[Dataset excerpts]
════════

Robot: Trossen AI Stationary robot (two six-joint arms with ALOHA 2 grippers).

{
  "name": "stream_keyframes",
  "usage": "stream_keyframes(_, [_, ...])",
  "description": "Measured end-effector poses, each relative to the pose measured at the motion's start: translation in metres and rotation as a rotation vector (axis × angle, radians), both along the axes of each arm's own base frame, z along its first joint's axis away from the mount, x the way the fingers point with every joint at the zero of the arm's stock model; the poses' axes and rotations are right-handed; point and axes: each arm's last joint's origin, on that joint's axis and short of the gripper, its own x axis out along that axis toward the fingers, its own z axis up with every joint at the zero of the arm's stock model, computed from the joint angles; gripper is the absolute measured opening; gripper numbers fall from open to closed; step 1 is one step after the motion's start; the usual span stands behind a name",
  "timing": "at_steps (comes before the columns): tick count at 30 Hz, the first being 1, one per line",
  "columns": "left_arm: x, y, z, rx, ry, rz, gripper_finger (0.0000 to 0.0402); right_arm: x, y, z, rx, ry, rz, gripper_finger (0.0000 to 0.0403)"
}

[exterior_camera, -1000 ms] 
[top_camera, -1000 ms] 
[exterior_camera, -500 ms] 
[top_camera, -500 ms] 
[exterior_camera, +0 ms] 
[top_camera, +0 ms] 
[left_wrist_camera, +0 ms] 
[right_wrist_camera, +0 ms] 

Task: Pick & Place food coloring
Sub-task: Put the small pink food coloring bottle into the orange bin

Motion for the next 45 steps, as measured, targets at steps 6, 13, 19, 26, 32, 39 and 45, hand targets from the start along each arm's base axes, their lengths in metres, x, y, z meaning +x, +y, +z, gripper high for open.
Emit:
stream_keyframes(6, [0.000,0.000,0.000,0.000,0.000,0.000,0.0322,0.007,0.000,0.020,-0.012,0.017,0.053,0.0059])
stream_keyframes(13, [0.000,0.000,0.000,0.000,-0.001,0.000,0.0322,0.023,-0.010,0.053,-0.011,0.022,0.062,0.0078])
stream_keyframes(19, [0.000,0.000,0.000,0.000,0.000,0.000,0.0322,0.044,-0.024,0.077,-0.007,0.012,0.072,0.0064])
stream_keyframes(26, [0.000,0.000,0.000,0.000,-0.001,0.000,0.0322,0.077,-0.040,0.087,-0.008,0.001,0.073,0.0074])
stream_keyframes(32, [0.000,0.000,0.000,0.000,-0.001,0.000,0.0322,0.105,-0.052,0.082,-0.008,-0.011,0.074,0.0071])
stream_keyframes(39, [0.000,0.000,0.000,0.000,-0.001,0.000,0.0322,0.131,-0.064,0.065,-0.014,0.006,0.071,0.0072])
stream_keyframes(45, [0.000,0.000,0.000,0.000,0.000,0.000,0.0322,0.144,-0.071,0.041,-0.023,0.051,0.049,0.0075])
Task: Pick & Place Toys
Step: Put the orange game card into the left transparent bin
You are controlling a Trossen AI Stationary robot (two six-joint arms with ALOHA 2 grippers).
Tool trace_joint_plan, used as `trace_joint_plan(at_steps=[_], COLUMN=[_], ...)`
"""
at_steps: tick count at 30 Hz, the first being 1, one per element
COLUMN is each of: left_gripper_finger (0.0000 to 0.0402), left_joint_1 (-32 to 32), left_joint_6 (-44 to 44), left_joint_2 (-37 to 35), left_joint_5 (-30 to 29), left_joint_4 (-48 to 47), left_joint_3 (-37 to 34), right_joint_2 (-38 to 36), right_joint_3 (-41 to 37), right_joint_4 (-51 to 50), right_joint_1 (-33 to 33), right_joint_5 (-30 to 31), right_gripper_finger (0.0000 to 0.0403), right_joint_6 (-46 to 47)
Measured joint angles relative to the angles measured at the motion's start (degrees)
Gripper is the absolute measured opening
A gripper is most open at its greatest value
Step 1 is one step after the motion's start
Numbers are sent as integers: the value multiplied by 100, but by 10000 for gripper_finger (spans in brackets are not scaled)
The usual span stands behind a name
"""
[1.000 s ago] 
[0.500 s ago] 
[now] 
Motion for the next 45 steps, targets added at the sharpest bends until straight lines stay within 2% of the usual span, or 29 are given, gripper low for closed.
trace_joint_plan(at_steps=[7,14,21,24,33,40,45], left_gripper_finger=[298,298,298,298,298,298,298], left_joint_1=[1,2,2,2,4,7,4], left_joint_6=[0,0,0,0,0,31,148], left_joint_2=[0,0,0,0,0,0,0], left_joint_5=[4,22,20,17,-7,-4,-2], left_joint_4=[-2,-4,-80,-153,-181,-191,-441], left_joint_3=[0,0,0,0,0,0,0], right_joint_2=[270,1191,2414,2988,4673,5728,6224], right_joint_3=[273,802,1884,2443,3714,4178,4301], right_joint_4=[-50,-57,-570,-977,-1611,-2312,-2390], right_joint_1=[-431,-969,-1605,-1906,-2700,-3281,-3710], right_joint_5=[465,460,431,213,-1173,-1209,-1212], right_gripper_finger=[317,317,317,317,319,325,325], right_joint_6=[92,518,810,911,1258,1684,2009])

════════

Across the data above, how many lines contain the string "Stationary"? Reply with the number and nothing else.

RESPONSE FOR THIS EXERCISE: 2